WORK TO COMPLETE:
Copy out every record below with complete accuracy.

(Beginning of RECORDS TO PROCESS)

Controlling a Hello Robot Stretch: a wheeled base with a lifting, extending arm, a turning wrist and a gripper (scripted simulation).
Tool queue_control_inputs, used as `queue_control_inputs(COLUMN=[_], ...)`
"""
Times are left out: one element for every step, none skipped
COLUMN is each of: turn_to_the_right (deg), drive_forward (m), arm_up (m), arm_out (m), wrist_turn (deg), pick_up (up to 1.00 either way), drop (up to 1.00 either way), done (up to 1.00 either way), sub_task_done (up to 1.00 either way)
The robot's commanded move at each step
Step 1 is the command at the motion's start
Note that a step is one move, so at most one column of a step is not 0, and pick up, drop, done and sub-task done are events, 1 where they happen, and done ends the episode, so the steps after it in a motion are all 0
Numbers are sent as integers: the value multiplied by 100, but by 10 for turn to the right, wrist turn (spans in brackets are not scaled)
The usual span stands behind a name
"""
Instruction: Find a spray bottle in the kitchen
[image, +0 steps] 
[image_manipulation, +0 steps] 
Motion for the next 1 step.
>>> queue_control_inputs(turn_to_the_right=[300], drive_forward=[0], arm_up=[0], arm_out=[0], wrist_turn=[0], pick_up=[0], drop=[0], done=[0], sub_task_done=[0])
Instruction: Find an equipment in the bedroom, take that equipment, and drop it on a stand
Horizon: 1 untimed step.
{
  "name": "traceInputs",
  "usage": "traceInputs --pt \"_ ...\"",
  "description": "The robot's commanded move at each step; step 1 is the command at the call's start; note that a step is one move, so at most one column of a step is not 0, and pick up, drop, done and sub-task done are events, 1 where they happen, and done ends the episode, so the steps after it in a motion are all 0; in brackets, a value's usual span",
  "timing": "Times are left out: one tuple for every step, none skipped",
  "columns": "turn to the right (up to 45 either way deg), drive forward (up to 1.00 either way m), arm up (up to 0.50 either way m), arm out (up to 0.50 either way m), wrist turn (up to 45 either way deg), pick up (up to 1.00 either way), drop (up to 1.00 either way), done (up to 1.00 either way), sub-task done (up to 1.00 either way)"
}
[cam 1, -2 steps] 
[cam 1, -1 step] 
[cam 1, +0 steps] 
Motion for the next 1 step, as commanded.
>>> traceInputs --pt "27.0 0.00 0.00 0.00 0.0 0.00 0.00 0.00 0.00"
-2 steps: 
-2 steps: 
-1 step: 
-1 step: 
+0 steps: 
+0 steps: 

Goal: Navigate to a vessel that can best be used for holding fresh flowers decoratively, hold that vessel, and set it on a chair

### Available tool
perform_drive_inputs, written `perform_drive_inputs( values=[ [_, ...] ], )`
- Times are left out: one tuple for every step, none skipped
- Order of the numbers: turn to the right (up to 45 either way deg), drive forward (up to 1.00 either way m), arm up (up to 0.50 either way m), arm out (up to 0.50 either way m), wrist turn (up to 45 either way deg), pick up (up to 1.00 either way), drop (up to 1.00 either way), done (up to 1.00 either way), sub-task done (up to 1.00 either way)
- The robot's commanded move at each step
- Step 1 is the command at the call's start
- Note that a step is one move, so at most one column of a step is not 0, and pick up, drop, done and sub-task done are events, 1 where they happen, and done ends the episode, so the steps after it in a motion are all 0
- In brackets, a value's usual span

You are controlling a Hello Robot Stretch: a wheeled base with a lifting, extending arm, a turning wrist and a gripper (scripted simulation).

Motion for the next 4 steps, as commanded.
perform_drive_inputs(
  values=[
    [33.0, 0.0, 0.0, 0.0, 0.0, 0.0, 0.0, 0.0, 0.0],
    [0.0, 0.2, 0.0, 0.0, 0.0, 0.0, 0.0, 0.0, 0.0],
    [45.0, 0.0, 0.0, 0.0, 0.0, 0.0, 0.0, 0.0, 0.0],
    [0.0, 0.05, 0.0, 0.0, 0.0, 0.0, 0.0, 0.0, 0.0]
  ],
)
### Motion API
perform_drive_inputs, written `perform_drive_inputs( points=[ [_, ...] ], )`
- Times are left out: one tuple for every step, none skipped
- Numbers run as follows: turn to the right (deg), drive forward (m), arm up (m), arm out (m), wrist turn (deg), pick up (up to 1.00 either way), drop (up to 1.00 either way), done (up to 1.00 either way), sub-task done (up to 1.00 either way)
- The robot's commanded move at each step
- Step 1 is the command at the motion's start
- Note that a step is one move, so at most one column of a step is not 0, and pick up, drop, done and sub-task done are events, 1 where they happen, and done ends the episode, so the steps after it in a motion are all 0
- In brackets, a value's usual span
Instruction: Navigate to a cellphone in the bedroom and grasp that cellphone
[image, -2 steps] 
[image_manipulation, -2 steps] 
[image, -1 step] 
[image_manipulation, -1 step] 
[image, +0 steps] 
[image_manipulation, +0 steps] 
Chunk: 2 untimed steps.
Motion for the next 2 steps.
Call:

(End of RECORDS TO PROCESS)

PROBLEM SOLUTION:
Controlling a Hello Robot Stretch: a wheeled base with a lifting, extending arm, a turning wrist and a gripper (scripted simulation).
Tool queue_control_inputs, used as `queue_control_inputs(COLUMN=[_], ...)`
"""
Times are left out: one element for every step, none skipped
COLUMN is each of: turn_to_the_right (deg), drive_forward (m), arm_up (m), arm_out (m), wrist_turn (deg), pick_up (up to 1.00 either way), drop (up to 1.00 either way), done (up to 1.00 either way), sub_task_done (up to 1.00 either way)
The robot's commanded move at each step
Step 1 is the command at the motion's start
Note that a step is one move, so at most one column of a step is not 0, and pick up, drop, done and sub-task done are events, 1 where they happen, and done ends the episode, so the steps after it in a motion are all 0
Numbers are sent as integers: the value multiplied by 100, but by 10 for turn to the right, wrist turn (spans in brackets are not scaled)
The usual span stands behind a name
"""
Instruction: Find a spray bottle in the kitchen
[image, +0 steps] 
[image_manipulation, +0 steps] 
Motion for the next 1 step.
>>> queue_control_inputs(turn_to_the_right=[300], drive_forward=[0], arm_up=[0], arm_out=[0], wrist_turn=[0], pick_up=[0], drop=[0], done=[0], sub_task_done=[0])
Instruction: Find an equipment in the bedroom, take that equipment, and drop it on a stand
Horizon: 1 untimed step.
{
  "name": "traceInputs",
  "usage": "traceInputs --pt \"_ ...\"",
  "description": "The robot's commanded move at each step; step 1 is the command at the call's start; note that a step is one move, so at most one column of a step is not 0, and pick up, drop, done and sub-task done are events, 1 where they happen, and done ends the episode, so the steps after it in a motion are all 0; in brackets, a value's usual span",
  "timing": "Times are left out: one tuple for every step, none skipped",
  "columns": "turn to the right (up to 45 either way deg), drive forward (up to 1.00 either way m), arm up (up to 0.50 either way m), arm out (up to 0.50 either way m), wrist turn (up to 45 either way deg), pick up (up to 1.00 either way), drop (up to 1.00 either way), done (up to 1.00 either way), sub-task done (up to 1.00 either way)"
}
[cam 1, -2 steps] 
[cam 1, -1 step] 
[cam 1, +0 steps] 
Motion for the next 1 step, as commanded.
>>> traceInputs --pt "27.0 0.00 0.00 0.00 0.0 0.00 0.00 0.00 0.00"
-2 steps: 
-2 steps: 
-1 step: 
-1 step: 
+0 steps: 
+0 steps: 

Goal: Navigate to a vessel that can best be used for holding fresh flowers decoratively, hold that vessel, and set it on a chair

### Available tool
perform_drive_inputs, written `perform_drive_inputs( values=[ [_, ...] ], )`
- Times are left out: one tuple for every step, none skipped
- Order of the numbers: turn to the right (up to 45 either way deg), drive forward (up to 1.00 either way m), arm up (up to 0.50 either way m), arm out (up to 0.50 either way m), wrist turn (up to 45 either way deg), pick up (up to 1.00 either way), drop (up to 1.00 either way), done (up to 1.00 either way), sub-task done (up to 1.00 either way)
- The robot's commanded move at each step
- Step 1 is the command at the call's start
- Note that a step is one move, so at most one column of a step is not 0, and pick up, drop, done and sub-task done are events, 1 where they happen, and done ends the episode, so the steps after it in a motion are all 0
- In brackets, a value's usual span

You are controlling a Hello Robot Stretch: a wheeled base with a lifting, extending arm, a turning wrist and a gripper (scripted simulation).

Motion for the next 4 steps, as commanded.
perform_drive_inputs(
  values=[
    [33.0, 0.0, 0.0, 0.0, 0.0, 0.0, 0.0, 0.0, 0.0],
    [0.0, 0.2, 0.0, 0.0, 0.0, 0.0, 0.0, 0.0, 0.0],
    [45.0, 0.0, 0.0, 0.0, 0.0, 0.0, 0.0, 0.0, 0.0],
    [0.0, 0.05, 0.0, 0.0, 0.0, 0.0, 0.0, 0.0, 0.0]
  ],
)
### Motion API
perform_drive_inputs, written `perform_drive_inputs( points=[ [_, ...] ], )`
- Times are left out: one tuple for every step, none skipped
- Numbers run as follows: turn to the right (deg), drive forward (m), arm up (m), arm out (m), wrist turn (deg), pick up (up to 1.00 either way), drop (up to 1.00 either way), done (up to 1.00 either way), sub-task done (up to 1.00 either way)
- The robot's commanded move at each step
- Step 1 is the command at the motion's start
- Note that a step is one move, so at most one column of a step is not 0, and pick up, drop, done and sub-task done are events, 1 where they happen, and done ends the episode, so the steps after it in a motion are all 0
- In brackets, a value's usual span
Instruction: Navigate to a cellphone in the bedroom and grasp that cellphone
[image, -2 steps] 
[image_manipulation, -2 steps] 
[image, -1 step] 
[image_manipulation, -1 step] 
[image, +0 steps] 
[image_manipulation, +0 steps] 
Chunk: 2 untimed steps.
Motion for the next 2 steps.
Call:

Nothing else belongs in this output.